Laser Tx for Prostate Cancer

Prostate cancer screenings may do more harm than good for younger men, a panel found.

Men with low-risk prostate cancer have long had to choose between aggressive treatment with the potential for significant side effects and active surveillance with the risk of disease progression. Now they may have a new option. Focal laser ablation uses precisely targeted heat delivered through a small insertion and guided into the prostate by magnetic resonance imaging. The laser burns away cancerous cells in the prostate.

Results of a small phase 1 trial, published in the journal Radiology, found that this approach is safe and can be performed without the troubling complications associated with more aggressive therapies. Laser therapy is designed to treat just the diseased portion of the prostate rather than removing or irradiating the entire gland. None of the nine men treated in the study had a significant side effect. Six months after therapy, seven of the nine patients no longer had evidence of cancerous tissue in biopsies of the treated area.

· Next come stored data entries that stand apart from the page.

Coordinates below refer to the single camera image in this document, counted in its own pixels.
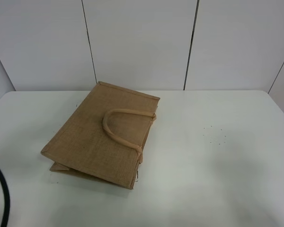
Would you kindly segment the brown linen tote bag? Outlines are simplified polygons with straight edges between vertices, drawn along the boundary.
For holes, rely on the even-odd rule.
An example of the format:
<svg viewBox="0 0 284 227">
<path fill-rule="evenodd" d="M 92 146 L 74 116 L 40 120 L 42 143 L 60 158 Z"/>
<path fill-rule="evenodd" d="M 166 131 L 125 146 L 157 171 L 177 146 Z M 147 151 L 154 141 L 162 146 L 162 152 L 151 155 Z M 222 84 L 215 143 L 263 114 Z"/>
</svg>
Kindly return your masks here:
<svg viewBox="0 0 284 227">
<path fill-rule="evenodd" d="M 98 82 L 41 150 L 51 171 L 132 189 L 160 98 Z"/>
</svg>

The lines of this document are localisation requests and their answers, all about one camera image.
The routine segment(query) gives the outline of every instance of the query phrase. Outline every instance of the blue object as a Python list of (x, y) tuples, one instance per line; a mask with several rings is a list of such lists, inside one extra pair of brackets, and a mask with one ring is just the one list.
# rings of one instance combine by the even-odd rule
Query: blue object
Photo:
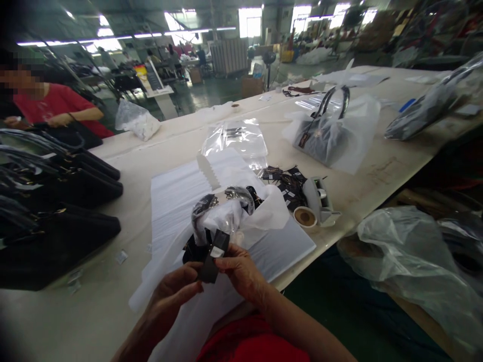
[(409, 101), (406, 102), (406, 104), (399, 110), (399, 113), (402, 113), (408, 108), (410, 105), (412, 105), (416, 101), (416, 98), (411, 98)]

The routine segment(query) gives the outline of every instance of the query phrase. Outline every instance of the table surface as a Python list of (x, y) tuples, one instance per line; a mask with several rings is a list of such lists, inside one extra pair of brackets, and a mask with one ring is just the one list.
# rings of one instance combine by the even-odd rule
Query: table surface
[[(352, 72), (390, 76), (373, 88), (352, 88), (352, 99), (369, 93), (400, 104), (417, 98), (429, 87), (404, 78), (432, 73), (371, 66), (356, 67)], [(306, 81), (298, 86), (308, 84)], [(350, 175), (323, 166), (282, 138), (281, 130), (290, 122), (284, 115), (302, 110), (295, 104), (301, 97), (286, 98), (274, 91), (270, 93), (273, 97), (268, 102), (259, 101), (259, 96), (239, 101), (241, 113), (234, 116), (236, 119), (256, 118), (260, 122), (270, 165), (282, 169), (298, 165), (306, 177), (327, 176), (324, 183), (334, 209), (342, 212), (335, 226), (310, 229), (315, 251), (274, 281), (279, 289), (285, 288), (319, 255), (381, 205), (446, 142), (477, 124), (448, 118), (409, 142), (385, 140), (384, 130), (397, 112), (384, 107), (373, 144), (358, 172)], [(2, 316), (11, 321), (9, 331), (18, 337), (22, 349), (32, 353), (33, 360), (107, 361), (124, 341), (140, 316), (129, 309), (128, 300), (141, 282), (142, 269), (151, 259), (146, 252), (151, 243), (151, 178), (192, 161), (206, 138), (204, 126), (203, 120), (190, 114), (163, 122), (158, 133), (147, 142), (126, 132), (105, 139), (104, 145), (92, 150), (121, 170), (124, 195), (100, 211), (117, 216), (122, 231), (82, 266), (82, 287), (72, 296), (67, 290), (67, 276), (40, 292), (2, 291)], [(128, 258), (119, 265), (115, 256), (122, 249)]]

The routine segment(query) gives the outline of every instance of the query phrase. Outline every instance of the black tag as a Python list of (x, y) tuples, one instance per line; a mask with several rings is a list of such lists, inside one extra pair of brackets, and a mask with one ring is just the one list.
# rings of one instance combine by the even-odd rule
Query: black tag
[(302, 136), (302, 138), (300, 139), (300, 142), (298, 143), (298, 146), (300, 148), (304, 148), (305, 147), (305, 143), (307, 142), (308, 138), (309, 138), (309, 133), (308, 132), (305, 132)]

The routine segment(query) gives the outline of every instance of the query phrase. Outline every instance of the cardboard box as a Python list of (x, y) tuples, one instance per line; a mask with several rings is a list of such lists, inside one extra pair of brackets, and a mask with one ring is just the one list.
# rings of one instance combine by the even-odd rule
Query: cardboard box
[(191, 79), (191, 84), (197, 84), (197, 83), (202, 83), (203, 78), (201, 77), (201, 71), (200, 68), (190, 68), (190, 79)]
[(245, 75), (241, 81), (241, 95), (243, 98), (257, 96), (263, 93), (263, 78), (254, 79), (253, 75)]

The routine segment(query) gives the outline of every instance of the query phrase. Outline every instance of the fan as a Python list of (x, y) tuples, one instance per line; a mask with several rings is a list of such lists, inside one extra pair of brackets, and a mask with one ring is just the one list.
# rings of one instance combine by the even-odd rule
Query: fan
[(405, 28), (392, 57), (393, 67), (413, 67), (431, 60), (452, 43), (463, 29), (468, 7), (459, 0), (443, 0), (421, 11)]

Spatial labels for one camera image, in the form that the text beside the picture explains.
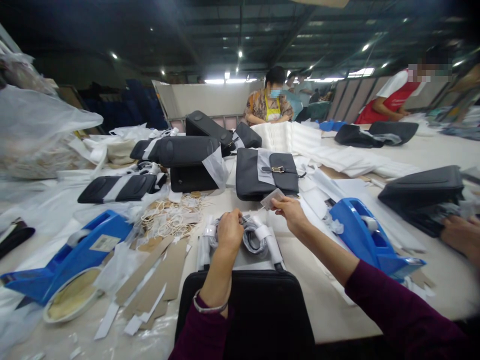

A release from the University of Chicago Medical Center where the research was done quotes Scott Eggener MD as saying, "Focal therapy is the male version of a lumpectomy for breast cancer. Rather than removing the entire organ, we are testing this less-invasive way of destroying just the cancer and leaving healthy tissue in place." Aytekin Oto MD added, "This experimental approach appears to combine the most attractive element of treatment, eradication of the cancer, with the most appealing element of active surveillance, maintaining quality of life. These early safety results are promising, but we definitely need longer-term data."

A phase 2 trial of this procedure, sponsored by the National Institutes of Health, is now underway at the University of Chicago Medicine. The physicians hope to enroll 27 patients.